>>>>

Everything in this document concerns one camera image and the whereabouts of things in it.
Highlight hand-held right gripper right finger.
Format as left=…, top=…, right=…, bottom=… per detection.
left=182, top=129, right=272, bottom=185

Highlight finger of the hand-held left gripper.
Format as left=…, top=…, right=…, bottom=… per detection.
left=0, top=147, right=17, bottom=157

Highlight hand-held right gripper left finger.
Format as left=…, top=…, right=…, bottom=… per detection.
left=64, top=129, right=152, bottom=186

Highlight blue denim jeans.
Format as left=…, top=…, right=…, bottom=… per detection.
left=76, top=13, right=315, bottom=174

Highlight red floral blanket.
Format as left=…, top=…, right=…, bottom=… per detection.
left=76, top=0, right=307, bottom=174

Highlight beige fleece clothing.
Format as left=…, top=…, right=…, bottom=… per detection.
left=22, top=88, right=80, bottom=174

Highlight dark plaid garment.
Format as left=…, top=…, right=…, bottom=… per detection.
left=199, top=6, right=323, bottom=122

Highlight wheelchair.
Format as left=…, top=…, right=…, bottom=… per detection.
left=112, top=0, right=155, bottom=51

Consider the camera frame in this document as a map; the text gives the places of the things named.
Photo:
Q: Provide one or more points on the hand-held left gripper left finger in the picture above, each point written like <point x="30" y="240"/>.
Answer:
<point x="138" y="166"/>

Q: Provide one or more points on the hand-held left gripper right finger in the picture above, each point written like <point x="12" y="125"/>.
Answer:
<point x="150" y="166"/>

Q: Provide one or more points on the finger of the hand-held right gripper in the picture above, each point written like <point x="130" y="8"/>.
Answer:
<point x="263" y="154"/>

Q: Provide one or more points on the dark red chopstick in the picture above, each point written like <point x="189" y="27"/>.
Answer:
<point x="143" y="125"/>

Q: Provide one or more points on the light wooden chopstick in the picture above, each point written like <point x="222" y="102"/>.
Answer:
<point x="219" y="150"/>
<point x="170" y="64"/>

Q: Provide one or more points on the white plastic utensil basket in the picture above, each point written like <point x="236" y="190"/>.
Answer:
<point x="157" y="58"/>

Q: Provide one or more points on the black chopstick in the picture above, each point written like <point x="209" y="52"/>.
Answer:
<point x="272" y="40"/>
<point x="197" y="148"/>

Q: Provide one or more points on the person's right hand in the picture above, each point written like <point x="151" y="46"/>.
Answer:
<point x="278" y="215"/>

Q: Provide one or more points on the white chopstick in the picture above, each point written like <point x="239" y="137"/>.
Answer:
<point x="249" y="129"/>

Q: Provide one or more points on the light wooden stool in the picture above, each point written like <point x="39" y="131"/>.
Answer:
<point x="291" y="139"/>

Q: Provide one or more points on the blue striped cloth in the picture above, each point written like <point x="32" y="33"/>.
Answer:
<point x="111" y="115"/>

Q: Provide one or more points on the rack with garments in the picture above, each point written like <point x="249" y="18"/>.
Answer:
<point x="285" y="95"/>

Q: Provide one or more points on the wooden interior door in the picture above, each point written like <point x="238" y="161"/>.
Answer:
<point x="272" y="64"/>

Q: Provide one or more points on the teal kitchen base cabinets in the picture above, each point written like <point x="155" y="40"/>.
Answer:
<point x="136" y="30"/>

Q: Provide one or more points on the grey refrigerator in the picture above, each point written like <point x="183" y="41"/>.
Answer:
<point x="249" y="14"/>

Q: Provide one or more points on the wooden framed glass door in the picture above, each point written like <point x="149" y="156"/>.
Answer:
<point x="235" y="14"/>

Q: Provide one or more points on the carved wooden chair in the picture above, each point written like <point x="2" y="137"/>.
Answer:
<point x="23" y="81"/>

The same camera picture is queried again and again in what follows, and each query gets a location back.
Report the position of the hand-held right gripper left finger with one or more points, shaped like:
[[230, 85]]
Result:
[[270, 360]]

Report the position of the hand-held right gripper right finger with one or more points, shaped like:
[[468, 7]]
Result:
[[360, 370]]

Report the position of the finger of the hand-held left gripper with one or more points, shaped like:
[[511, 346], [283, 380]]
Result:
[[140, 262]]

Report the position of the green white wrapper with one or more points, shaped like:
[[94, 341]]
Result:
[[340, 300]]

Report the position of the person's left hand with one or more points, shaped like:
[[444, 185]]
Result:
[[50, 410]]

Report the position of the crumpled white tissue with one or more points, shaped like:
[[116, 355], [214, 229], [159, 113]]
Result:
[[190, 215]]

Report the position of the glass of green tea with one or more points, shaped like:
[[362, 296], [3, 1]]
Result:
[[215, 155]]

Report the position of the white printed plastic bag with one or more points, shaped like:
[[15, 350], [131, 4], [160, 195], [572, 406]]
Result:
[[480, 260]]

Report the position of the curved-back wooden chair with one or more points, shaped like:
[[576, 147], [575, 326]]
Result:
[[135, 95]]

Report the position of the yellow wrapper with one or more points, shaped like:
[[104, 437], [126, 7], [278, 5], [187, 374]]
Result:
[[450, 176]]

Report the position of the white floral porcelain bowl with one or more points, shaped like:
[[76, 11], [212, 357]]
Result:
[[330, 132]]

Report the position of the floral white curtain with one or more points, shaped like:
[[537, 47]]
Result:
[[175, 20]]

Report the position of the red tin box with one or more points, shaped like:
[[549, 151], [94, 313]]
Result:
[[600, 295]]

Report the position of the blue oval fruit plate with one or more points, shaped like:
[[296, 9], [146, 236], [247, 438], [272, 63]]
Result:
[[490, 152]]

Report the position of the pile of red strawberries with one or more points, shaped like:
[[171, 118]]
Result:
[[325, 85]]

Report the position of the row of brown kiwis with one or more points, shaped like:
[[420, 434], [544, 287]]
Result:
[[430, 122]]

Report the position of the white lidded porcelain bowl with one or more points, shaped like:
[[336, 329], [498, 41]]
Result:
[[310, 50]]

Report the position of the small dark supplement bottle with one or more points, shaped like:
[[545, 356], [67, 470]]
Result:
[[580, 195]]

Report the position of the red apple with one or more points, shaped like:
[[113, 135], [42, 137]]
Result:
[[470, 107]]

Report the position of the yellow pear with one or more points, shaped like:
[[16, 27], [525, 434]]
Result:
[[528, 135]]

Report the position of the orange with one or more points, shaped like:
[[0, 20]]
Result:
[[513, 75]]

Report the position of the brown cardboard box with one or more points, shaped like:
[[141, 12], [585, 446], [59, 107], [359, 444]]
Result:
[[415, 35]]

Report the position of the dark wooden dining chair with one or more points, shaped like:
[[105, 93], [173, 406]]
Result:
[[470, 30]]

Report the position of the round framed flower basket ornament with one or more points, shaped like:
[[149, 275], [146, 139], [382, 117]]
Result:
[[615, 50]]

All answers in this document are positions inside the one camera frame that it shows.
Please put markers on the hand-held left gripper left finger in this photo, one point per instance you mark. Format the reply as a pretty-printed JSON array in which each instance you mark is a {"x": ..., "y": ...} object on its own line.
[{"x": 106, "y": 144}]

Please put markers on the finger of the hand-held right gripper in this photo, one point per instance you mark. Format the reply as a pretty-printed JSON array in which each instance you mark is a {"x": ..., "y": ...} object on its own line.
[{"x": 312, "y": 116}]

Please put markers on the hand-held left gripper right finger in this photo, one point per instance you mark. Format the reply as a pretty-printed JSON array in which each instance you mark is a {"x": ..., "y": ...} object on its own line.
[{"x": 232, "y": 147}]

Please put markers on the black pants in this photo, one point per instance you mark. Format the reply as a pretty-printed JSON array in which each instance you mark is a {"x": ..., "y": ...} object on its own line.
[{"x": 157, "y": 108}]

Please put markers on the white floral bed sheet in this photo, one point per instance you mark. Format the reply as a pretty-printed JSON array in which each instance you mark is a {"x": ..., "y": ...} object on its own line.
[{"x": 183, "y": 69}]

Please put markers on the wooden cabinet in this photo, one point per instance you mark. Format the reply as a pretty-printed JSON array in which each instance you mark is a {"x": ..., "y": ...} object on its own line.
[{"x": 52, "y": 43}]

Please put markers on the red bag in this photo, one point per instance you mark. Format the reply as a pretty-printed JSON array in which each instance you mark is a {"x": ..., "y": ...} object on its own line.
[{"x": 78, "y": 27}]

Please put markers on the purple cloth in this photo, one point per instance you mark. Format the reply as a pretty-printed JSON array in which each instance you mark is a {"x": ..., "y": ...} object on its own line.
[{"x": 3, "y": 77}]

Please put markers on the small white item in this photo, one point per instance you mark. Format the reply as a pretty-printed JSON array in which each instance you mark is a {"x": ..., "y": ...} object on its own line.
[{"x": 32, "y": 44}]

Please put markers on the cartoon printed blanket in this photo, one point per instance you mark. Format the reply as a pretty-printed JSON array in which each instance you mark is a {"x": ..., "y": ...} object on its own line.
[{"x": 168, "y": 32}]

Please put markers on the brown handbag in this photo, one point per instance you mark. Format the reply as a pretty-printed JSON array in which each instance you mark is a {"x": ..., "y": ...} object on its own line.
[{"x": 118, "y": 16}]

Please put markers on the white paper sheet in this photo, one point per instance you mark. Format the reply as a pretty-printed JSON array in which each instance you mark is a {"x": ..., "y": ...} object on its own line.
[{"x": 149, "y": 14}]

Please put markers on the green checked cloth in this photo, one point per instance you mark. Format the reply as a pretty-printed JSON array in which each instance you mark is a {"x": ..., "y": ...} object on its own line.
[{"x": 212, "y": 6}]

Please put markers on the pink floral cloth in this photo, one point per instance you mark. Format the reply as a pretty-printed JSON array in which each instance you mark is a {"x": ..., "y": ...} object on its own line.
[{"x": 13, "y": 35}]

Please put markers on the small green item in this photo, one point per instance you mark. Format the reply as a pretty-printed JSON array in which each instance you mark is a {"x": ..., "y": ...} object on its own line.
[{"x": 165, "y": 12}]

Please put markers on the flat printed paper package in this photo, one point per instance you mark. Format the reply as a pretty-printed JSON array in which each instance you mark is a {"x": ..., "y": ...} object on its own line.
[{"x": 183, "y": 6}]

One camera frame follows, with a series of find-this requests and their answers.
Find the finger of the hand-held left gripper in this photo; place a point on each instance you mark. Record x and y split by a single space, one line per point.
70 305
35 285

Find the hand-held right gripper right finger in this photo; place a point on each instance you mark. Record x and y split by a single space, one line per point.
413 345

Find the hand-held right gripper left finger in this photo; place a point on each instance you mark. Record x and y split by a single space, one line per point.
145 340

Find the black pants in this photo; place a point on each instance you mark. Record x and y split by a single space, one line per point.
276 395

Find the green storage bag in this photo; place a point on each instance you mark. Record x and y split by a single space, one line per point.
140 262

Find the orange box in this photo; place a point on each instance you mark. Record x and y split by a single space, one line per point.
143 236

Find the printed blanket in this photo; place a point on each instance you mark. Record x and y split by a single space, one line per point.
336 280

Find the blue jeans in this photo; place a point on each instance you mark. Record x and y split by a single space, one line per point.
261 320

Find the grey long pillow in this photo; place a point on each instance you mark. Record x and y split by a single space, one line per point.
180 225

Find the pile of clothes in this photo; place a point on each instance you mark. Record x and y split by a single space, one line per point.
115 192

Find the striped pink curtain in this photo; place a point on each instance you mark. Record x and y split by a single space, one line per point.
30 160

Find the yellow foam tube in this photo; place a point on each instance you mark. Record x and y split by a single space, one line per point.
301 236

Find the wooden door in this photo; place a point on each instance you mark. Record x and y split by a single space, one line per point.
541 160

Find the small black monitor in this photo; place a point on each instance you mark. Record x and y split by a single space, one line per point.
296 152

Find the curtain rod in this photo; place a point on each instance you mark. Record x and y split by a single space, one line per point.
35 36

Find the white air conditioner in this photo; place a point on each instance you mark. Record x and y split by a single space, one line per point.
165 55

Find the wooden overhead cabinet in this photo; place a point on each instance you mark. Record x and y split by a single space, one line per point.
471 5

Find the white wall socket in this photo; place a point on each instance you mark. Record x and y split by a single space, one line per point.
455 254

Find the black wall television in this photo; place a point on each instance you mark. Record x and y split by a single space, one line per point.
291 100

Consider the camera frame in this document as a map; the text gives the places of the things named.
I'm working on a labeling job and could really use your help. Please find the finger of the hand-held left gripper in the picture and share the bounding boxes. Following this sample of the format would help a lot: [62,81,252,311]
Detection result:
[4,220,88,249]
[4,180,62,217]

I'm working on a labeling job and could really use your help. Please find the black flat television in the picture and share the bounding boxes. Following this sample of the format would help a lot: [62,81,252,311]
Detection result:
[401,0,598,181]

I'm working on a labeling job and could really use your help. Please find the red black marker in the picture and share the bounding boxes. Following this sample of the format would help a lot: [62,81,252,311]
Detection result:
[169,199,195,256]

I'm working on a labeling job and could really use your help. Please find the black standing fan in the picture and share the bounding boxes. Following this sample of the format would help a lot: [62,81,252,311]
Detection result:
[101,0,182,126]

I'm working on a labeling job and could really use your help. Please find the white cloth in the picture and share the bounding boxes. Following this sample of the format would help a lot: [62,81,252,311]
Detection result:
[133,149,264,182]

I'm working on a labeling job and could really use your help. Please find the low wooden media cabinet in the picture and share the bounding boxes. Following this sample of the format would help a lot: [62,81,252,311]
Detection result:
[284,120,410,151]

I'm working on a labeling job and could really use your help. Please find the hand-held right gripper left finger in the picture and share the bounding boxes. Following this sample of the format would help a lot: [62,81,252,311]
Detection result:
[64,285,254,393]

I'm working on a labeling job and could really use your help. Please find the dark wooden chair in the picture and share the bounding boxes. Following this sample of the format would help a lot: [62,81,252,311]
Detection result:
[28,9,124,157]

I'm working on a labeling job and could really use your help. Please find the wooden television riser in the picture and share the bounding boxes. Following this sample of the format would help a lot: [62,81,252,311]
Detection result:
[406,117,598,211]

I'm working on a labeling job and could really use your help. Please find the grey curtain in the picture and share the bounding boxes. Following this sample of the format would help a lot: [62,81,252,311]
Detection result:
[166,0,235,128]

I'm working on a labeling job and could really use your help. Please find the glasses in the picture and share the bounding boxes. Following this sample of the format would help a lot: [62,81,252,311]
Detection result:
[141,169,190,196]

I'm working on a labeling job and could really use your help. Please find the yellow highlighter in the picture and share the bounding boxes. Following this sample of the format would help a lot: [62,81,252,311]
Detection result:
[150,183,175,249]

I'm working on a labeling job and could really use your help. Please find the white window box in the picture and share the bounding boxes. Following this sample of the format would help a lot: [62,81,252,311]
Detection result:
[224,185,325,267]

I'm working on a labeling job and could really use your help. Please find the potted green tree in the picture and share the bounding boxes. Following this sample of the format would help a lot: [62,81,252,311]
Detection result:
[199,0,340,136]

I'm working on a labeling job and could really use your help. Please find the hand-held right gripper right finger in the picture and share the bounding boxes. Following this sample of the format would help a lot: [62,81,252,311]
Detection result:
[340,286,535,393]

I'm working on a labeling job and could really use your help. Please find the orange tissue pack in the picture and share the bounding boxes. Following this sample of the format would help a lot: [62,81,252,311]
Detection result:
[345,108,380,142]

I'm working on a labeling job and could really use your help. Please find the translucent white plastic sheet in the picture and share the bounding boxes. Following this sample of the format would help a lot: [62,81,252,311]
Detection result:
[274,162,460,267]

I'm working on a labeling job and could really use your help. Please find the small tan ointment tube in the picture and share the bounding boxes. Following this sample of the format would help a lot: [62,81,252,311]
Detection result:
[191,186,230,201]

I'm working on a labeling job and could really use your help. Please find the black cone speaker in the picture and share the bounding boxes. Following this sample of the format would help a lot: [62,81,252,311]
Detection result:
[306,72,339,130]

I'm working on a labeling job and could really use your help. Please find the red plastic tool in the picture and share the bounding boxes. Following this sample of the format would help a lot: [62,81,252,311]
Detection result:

<<<<

> Requirement:
For the material, state how many lines include the string "chopstick"; the answer is that number alone.

> Final answer:
4